> Task requirements:
However many lines the data holds, transcribe them all exactly.

[Records from a dataset]
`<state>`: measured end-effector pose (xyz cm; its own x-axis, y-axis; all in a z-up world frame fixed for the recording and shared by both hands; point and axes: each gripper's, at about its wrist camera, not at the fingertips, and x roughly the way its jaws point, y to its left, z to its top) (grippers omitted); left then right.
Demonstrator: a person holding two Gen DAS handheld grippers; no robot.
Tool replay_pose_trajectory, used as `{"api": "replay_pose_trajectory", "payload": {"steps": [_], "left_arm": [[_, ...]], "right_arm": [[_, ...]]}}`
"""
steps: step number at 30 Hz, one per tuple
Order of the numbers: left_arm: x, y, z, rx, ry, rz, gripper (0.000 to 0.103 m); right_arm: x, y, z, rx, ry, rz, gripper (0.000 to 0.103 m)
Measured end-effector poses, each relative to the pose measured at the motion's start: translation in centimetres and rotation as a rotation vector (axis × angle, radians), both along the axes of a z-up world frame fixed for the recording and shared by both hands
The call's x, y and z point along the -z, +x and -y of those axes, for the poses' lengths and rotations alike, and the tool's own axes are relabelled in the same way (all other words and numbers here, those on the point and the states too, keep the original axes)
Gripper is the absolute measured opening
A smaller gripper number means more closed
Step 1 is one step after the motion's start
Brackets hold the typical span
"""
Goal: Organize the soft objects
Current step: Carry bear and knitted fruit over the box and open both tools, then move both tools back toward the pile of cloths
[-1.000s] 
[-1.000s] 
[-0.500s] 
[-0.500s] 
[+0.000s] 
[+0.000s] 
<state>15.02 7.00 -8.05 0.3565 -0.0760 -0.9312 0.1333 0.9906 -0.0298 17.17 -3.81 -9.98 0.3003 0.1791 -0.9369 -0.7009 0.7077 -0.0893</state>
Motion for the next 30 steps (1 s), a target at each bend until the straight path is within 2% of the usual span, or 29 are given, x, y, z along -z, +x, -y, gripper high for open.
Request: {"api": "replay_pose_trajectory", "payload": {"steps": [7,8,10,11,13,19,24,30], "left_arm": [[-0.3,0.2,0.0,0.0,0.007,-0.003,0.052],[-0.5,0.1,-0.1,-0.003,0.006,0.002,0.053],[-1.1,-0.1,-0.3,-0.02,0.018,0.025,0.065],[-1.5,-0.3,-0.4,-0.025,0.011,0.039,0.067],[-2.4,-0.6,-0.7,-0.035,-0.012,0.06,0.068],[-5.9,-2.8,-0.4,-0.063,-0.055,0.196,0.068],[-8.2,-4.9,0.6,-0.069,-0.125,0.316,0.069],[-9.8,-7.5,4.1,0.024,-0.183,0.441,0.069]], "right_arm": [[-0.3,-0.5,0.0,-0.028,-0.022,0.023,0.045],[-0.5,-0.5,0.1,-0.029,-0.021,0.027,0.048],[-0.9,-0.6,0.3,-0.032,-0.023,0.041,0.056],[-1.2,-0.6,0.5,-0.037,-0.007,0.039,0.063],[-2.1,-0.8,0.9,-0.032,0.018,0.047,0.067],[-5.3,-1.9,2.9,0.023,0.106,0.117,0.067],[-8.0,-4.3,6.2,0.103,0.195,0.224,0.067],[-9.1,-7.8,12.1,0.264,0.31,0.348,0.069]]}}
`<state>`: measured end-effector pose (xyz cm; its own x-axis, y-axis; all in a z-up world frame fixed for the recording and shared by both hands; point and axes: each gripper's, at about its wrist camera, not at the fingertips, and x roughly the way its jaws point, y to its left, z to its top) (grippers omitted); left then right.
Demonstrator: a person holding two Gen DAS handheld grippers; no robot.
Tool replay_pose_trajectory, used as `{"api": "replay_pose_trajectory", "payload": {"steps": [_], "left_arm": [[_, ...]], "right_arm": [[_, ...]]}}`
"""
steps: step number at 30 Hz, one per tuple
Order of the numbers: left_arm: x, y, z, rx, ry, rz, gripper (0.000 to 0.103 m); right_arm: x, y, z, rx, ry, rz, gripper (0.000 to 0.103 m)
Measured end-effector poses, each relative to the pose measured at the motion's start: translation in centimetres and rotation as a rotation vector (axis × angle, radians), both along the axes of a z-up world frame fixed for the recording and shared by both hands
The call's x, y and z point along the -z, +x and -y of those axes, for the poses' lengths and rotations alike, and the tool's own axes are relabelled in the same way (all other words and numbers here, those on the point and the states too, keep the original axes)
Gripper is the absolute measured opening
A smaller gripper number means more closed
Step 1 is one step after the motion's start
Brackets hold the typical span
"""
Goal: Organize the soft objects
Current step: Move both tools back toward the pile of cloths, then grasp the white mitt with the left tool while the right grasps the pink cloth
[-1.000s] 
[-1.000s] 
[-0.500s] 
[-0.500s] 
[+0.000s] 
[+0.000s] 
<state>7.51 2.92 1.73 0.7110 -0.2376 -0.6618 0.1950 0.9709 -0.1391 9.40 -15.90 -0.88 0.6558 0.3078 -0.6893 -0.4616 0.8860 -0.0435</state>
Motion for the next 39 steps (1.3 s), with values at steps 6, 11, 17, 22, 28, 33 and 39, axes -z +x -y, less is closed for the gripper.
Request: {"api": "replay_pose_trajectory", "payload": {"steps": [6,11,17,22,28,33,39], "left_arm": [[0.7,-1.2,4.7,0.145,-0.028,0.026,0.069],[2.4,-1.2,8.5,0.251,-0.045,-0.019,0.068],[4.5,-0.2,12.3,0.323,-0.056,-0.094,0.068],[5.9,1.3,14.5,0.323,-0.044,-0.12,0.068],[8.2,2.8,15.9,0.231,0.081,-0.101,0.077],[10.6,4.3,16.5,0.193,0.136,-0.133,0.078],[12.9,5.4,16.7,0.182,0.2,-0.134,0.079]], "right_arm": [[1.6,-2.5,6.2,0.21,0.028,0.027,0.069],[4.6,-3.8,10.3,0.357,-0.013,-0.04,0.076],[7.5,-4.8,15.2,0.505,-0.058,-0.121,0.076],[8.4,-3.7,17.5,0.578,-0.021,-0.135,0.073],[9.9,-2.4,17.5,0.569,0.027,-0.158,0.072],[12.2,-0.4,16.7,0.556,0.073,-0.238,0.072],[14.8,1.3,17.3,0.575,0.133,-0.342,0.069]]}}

> Result of this exercise:
`<state>`: measured end-effector pose (xyz cm; its own x-axis, y-axis; all in a z-up world frame fixed for the recording and shared by both hands; point and axes: each gripper's, at about its wrist camera, not at the fingertips, and x roughly the way its jaws point, y to its left, z to its top) (grippers omitted); left then right.
Demonstrator: a person holding two Gen DAS handheld grippers; no robot.
Tool replay_pose_trajectory, used as `{"api": "replay_pose_trajectory", "payload": {"steps": [_], "left_arm": [[_, ...]], "right_arm": [[_, ...]]}}`
"""
steps: step number at 30 Hz, one per tuple
Order of the numbers: left_arm: x, y, z, rx, ry, rz, gripper (0.000 to 0.103 m); right_arm: x, y, z, rx, ry, rz, gripper (0.000 to 0.103 m)
Measured end-effector poses, each relative to the pose measured at the motion's start: translation in centimetres and rotation as a rotation vector (axis × angle, radians), both along the axes of a z-up world frame fixed for the recording and shared by both hands
The call's x, y and z point along the -z, +x and -y of those axes, for the poses' lengths and rotations alike, and the tool's own axes are relabelled in the same way (all other words and numbers here, those on the point and the states too, keep the original axes)
Gripper is the absolute measured opening
A smaller gripper number means more closed
Step 1 is one step after the motion's start
Brackets hold the typical span
"""
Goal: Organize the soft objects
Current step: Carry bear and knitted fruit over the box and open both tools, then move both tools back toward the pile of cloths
[-1.000s] 
[-1.000s] 
[-0.500s] 
[-0.500s] 
[+0.000s] 
[+0.000s] 
<state>15.02 7.00 -8.05 0.3565 -0.0760 -0.9312 0.1333 0.9906 -0.0298 17.17 -3.81 -9.98 0.3003 0.1791 -0.9369 -0.7009 0.7077 -0.0893</state>
Motion for the next 30 steps (1 s), a target at each bend until the straight path is within 2% of the usual span, or 29 are given, x, y, z along -z, +x, -y, gripper high for open.
Request: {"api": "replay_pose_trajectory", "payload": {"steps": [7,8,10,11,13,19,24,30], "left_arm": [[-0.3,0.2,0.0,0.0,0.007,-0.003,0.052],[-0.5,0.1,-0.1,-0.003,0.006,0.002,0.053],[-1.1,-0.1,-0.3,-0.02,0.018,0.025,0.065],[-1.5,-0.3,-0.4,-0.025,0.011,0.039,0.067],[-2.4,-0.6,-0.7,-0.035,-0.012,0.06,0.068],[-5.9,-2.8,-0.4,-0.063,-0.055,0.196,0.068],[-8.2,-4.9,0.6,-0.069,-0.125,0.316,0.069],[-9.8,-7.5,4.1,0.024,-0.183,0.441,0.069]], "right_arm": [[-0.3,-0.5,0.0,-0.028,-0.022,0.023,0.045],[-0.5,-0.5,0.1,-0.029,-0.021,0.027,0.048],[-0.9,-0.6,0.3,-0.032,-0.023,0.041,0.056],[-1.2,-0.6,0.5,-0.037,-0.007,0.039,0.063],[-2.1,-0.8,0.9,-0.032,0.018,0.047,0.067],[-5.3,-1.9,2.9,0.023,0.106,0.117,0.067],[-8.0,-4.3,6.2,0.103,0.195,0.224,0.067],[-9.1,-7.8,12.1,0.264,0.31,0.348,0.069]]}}
`<state>`: measured end-effector pose (xyz cm; its own x-axis, y-axis; all in a z-up world frame fixed for the recording and shared by both hands; point and axes: each gripper's, at about its wrist camera, not at the fingertips, and x roughly the way its jaws point, y to its left, z to its top) (grippers omitted); left then right.
Demonstrator: a person holding two Gen DAS handheld grippers; no robot.
Tool replay_pose_trajectory, used as `{"api": "replay_pose_trajectory", "payload": {"steps": [_], "left_arm": [[_, ...]], "right_arm": [[_, ...]]}}`
"""
steps: step number at 30 Hz, one per tuple
Order of the numbers: left_arm: x, y, z, rx, ry, rz, gripper (0.000 to 0.103 m); right_arm: x, y, z, rx, ry, rz, gripper (0.000 to 0.103 m)
Measured end-effector poses, each relative to the pose measured at the motion's start: translation in centimetres and rotation as a rotation vector (axis × angle, radians), both along the axes of a z-up world frame fixed for the recording and shared by both hands
The call's x, y and z point along the -z, +x and -y of those axes, for the poses' lengths and rotations alike, and the tool's own axes are relabelled in the same way (all other words and numbers here, those on the point and the states too, keep the original axes)
Gripper is the absolute measured opening
A smaller gripper number means more closed
Step 1 is one step after the motion's start
Brackets hold the typical span
"""
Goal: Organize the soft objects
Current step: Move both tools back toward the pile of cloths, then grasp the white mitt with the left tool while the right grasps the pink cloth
[-1.000s] 
[-1.000s] 
[-0.500s] 
[-0.500s] 
[+0.000s] 
[+0.000s] 
<state>7.51 2.92 1.73 0.7110 -0.2376 -0.6618 0.1950 0.9709 -0.1391 9.40 -15.90 -0.88 0.6558 0.3078 -0.6893 -0.4616 0.8860 -0.0435</state>
Motion for the next 39 steps (1.3 s), with values at steps 6, 11, 17, 22, 28, 33 and 39, axes -z +x -y, less is closed for the gripper.
Request: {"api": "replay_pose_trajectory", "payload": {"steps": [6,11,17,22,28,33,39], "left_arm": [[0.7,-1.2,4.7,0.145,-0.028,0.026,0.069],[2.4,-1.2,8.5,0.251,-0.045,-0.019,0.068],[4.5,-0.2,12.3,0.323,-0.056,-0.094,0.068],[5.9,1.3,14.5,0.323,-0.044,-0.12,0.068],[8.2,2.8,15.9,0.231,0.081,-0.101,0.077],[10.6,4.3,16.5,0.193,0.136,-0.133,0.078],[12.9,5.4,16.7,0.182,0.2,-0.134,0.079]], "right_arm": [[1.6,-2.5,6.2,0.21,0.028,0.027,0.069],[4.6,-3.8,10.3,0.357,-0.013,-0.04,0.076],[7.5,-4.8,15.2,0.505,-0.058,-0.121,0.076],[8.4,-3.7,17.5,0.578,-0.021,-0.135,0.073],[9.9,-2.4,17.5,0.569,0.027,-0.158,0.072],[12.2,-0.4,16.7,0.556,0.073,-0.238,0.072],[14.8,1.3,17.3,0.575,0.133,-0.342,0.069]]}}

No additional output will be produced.